## WHAT YOU SHOULD DO
What lines in the listing include "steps"? Return a copy of each.

## DATA SECTION
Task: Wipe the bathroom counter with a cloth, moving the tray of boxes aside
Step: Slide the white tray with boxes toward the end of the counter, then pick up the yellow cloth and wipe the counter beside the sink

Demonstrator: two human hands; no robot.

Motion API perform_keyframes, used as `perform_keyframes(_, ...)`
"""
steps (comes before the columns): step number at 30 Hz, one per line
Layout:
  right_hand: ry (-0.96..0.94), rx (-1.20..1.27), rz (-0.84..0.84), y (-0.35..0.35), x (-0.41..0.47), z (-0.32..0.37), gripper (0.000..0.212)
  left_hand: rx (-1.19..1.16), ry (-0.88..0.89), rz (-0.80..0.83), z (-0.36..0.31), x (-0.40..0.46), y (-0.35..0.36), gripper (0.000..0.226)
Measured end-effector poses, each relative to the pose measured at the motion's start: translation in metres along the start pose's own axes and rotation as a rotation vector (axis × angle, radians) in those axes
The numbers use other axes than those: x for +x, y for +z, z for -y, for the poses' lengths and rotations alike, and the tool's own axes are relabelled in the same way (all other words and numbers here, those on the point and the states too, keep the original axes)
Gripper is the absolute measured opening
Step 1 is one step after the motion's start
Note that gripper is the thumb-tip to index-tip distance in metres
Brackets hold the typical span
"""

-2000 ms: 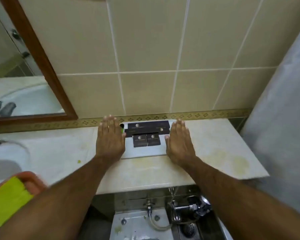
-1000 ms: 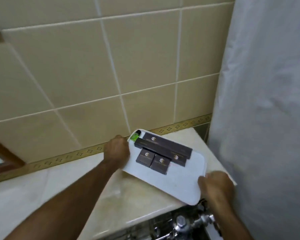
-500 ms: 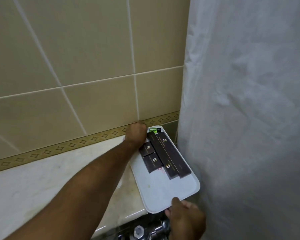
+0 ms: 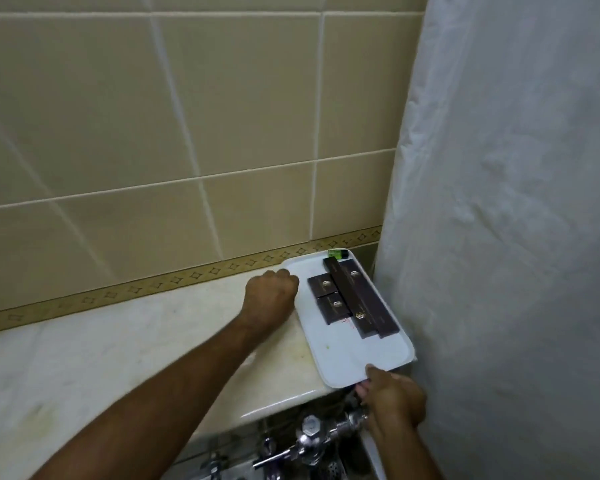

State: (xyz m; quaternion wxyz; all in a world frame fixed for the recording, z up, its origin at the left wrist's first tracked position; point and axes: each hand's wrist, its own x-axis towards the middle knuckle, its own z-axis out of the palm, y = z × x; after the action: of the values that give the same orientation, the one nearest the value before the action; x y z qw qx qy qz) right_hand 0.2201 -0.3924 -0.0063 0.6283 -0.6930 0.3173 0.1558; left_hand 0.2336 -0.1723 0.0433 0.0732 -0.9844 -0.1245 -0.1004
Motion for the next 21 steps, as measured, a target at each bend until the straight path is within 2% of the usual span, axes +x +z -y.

## SOLUTION FOR THIS EXERCISE
steps (comes before the columns): step number at 30 Hz, one per line
Motion for the next 21 steps, as measured, a target at each bend until the straight path is within 2% of the usual span, axes +x +z -y.

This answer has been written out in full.